Oct 17, 08:36PM PDT | 0 comments
I have a little over 8 months sober now, after a slip in February. After that, I dove into the program with as much willingness and honesty as I could pray for. The steps are amazing! Although I sometimes wish I didn’t slack so much on them. However, I am proud of my progress, and I’ll be starting 9th step next week… It hasn’t been an easy road, but it’s definitely been worth it. It’s true what they say, my worst day sober is better than my best day drunk. Never thought I’d get to that mindset haha..
“Keep coming back, it works if you work, so work it, you’re worth it, and live!”

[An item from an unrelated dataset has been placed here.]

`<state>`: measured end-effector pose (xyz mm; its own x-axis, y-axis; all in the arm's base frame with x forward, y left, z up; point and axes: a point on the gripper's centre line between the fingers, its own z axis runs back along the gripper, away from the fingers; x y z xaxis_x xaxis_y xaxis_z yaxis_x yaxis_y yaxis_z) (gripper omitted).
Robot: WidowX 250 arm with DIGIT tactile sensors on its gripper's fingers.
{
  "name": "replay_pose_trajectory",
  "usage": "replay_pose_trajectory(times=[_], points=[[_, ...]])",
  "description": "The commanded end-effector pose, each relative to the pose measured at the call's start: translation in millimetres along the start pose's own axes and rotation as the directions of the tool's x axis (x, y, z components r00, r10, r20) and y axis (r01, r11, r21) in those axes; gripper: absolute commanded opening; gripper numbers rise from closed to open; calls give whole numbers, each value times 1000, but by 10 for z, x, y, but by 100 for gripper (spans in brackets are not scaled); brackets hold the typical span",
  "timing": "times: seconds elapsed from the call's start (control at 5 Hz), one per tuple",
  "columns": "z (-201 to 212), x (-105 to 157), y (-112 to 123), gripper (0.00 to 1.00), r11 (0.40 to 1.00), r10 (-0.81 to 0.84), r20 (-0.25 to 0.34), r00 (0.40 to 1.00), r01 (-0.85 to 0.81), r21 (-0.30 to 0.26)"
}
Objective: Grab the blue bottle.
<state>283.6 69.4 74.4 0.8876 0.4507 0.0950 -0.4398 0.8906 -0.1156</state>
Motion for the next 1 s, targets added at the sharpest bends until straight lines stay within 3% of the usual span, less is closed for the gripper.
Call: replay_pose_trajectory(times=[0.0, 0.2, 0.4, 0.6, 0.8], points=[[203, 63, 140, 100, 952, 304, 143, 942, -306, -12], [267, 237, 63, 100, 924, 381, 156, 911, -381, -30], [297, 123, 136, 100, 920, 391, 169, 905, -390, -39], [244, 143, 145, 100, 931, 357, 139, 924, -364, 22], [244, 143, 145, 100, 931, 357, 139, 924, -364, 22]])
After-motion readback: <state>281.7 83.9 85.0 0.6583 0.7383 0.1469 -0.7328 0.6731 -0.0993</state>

Oct 17, 08:25PM PDT | 1 cheer | 0 comments
celebration!!!
14 months ago
I have 90 days sober today!! I feel accomplished, but I also know it’s just the beginning. I see the benefits of living a sober life, and I look forward to my future, for once! I do still struggle sometimes, like last night I went to a birthday party at a restaurant and some people brought wine. It’s crazy how I still have the instinct to have a glass… I see how I have to keep sobriety my #1 priority at all times. But I know I can do it, one day at a time :)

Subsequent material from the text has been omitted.